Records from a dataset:
===

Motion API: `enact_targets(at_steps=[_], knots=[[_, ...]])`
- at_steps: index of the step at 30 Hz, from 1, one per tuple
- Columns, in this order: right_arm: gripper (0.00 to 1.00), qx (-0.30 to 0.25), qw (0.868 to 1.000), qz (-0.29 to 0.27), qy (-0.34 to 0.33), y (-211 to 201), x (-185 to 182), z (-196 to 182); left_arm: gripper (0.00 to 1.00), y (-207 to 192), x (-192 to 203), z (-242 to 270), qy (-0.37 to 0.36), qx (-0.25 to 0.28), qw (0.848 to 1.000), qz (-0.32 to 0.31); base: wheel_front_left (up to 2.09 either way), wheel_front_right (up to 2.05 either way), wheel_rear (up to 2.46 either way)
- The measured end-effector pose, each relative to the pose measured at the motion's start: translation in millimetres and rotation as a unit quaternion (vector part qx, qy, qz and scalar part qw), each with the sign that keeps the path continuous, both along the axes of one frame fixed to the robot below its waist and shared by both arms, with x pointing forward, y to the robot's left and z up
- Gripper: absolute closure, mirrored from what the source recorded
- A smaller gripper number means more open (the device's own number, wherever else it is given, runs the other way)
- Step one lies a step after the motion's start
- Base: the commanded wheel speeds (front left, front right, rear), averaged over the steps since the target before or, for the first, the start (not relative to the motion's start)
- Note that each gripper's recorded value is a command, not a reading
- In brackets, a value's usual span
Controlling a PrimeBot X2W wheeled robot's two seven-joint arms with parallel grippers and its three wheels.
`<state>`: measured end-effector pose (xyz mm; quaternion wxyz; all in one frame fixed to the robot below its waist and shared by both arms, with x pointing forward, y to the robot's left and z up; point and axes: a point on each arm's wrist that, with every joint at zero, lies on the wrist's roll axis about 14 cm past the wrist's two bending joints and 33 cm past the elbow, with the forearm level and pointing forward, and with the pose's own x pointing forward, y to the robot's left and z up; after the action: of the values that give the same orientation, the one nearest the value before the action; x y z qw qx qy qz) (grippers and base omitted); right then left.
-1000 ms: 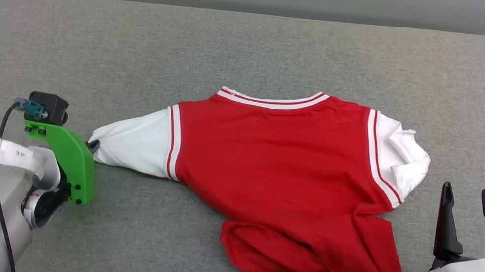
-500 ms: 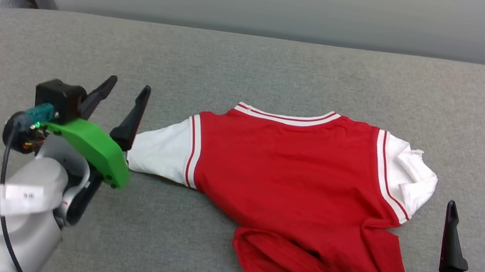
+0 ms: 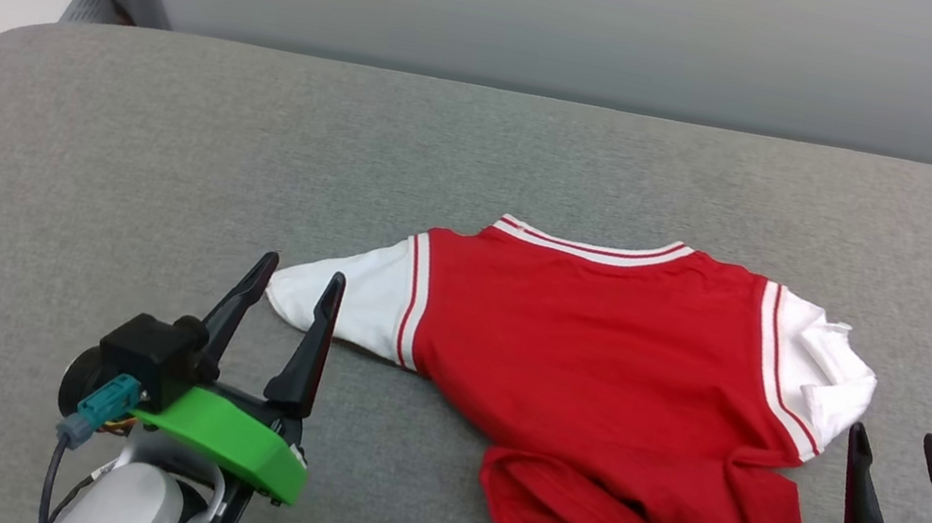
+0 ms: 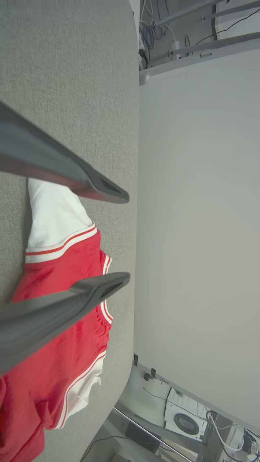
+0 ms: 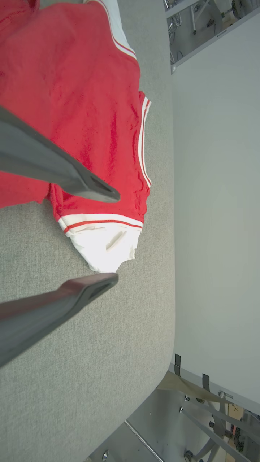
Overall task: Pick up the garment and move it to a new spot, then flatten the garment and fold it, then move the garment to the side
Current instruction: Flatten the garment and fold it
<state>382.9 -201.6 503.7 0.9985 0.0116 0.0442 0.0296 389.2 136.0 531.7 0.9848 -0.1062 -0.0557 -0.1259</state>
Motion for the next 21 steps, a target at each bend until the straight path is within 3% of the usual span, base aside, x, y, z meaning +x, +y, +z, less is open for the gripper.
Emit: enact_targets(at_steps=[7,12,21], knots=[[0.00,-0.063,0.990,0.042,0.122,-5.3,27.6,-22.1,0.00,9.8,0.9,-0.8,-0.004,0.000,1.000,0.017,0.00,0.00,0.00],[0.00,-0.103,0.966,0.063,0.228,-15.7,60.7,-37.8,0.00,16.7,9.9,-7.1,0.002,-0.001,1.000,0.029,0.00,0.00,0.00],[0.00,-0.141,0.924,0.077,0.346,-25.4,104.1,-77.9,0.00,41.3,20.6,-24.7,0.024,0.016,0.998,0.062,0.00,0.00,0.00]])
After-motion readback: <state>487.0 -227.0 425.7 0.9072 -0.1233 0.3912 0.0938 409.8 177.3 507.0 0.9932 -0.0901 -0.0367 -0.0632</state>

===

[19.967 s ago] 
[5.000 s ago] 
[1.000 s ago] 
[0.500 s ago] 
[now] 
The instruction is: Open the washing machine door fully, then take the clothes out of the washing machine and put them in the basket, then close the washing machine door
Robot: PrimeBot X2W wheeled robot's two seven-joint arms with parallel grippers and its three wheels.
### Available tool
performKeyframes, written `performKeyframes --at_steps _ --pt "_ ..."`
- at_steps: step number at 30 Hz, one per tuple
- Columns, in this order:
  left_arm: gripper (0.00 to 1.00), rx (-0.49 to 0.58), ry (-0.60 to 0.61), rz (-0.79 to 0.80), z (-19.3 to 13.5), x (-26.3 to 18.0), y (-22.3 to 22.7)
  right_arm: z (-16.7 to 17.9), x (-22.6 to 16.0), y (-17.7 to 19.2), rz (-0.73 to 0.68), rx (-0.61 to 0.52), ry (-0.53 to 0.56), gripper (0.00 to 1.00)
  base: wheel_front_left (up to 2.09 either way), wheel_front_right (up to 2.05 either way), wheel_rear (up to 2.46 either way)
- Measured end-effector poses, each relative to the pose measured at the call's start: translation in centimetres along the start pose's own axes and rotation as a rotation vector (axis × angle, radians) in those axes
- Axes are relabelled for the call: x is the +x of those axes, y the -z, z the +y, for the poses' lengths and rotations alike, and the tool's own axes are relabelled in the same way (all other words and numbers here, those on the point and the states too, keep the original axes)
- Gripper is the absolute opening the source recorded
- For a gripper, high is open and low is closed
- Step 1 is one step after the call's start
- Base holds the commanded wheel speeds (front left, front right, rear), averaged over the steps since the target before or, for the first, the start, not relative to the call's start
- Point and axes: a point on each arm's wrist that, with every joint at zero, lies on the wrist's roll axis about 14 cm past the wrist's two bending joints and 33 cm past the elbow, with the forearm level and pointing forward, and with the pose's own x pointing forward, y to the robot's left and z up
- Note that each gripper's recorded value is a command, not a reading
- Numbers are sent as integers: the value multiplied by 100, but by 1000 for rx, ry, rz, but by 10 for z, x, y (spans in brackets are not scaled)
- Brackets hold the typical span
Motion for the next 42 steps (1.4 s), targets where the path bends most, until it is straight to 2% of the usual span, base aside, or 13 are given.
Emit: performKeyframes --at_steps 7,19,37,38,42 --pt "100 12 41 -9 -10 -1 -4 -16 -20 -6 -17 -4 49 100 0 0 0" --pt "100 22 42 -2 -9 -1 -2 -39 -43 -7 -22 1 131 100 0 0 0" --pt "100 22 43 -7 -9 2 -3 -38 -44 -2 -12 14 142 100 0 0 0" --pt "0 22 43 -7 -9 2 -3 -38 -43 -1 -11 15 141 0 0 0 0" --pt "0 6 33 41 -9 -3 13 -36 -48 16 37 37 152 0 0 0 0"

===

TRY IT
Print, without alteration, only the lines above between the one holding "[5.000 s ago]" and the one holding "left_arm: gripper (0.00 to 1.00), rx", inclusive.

EXERCISE OUTPUT
[5.000 s ago] 
[1.000 s ago] 
[0.500 s ago] 
[now] 
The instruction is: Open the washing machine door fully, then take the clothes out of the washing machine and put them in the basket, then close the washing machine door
Robot: PrimeBot X2W wheeled robot's two seven-joint arms with parallel grippers and its three wheels.
### Available tool
performKeyframes, written `performKeyframes --at_steps _ --pt "_ ..."`
- at_steps: step number at 30 Hz, one per tuple
- Columns, in this order:
  left_arm: gripper (0.00 to 1.00), rx (-0.49 to 0.58), ry (-0.60 to 0.61), rz (-0.79 to 0.80), z (-19.3 to 13.5), x (-26.3 to 18.0), y (-22.3 to 22.7)

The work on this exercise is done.